Para Maurem Kayna
Da leitura me sirvo até saciar. Tenho sêde de
ler. A leitura envolve, seduz, é prazerosa ocupação. Distraída, sigo lendo o
que me passa diante dos olhos: jornais, revistas, placas, livros, blogs... Porém
leio devagar, usando o talher da escrita para separar as espinhas. Leio para
aprender da vida, leio para me informar, leio porque há textos disponíveis e
leio porque aprendi a decifrar: códigos muitos. Ler é conversar em silêncio, é
dialogar com os outros sem precisar mover os lábios sequer. Gosto de idéias mas
não suporto o ruído dos que as expressam em bocas sem rédeas, ignorando o
interlocutor. Ler nos leva a uma conversa centrada, onde cada palavra tem
função, onde pausas têm significado e a regência é do leitor. Ler permite
distrair do mundo, da vidinha que afoga a todos.
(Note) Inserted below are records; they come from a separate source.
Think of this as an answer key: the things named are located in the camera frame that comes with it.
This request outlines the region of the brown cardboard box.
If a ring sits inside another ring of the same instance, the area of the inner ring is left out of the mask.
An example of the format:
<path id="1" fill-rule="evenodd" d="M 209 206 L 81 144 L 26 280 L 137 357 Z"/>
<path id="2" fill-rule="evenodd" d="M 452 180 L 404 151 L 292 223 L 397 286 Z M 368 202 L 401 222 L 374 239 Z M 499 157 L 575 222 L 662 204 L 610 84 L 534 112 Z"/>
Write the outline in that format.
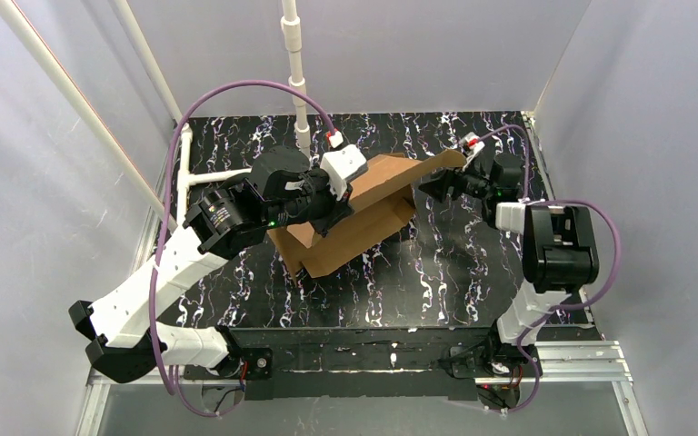
<path id="1" fill-rule="evenodd" d="M 353 214 L 325 237 L 309 223 L 270 230 L 268 236 L 292 277 L 302 269 L 312 278 L 329 275 L 410 222 L 416 211 L 416 181 L 465 163 L 466 158 L 456 150 L 445 150 L 425 160 L 378 154 L 370 159 L 368 172 L 352 181 Z"/>

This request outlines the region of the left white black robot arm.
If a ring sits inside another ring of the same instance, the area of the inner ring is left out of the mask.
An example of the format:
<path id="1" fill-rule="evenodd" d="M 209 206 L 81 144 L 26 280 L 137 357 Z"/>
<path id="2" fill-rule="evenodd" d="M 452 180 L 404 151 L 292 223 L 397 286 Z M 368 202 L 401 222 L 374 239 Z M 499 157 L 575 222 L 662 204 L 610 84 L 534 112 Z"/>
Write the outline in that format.
<path id="1" fill-rule="evenodd" d="M 165 244 L 116 289 L 70 307 L 75 328 L 88 340 L 91 366 L 118 383 L 159 366 L 199 366 L 224 378 L 242 377 L 252 352 L 228 328 L 170 326 L 159 316 L 271 230 L 307 223 L 326 235 L 351 215 L 352 181 L 367 168 L 355 145 L 324 153 L 318 165 L 285 146 L 261 154 L 250 170 L 192 206 Z"/>

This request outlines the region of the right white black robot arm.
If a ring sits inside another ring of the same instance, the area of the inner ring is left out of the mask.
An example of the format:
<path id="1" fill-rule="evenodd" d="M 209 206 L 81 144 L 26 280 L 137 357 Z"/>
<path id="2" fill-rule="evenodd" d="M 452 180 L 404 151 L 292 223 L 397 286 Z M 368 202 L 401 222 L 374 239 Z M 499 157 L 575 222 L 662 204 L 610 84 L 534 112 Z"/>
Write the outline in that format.
<path id="1" fill-rule="evenodd" d="M 523 281 L 478 347 L 482 363 L 509 368 L 527 363 L 541 319 L 593 282 L 599 272 L 587 208 L 521 203 L 524 169 L 517 156 L 498 154 L 488 165 L 471 161 L 462 168 L 438 171 L 419 187 L 440 202 L 473 197 L 490 228 L 521 237 Z"/>
Ler permite abstrair do mundo,
considerar uma parte só, isolada do todo; permite ver as coisas através de
olhares outros. Cada ser é único. Ler é uma forma de espiar cada um desses mundos
num silêncio de deuses, com poder de decisão. Ler pode nos acordar para certas
coisas, mas também alienar, pode iludir ou incomodar, nos leva a refletir ou a
revolucionar. Ler pode nos distrair, ou nos fazer concentrar, ler pode abrir
passagens, e também: fechar. Ler não pede muito, basta focar, olhar para o lado
e juntar palavras escritas soltas pelo ar. Ler é automático, não custa caro,
ler não causa LER(1) mas, o mais claro: na leitura não servimos, somos
servidos, somos livres, talvez única dimensão em que ‘liberdade’ realmente
há. Não?
(1) Referência a um a série de
crônicas "Ler não causa LER" publicadas no blog do escritor José Cláudio Adão.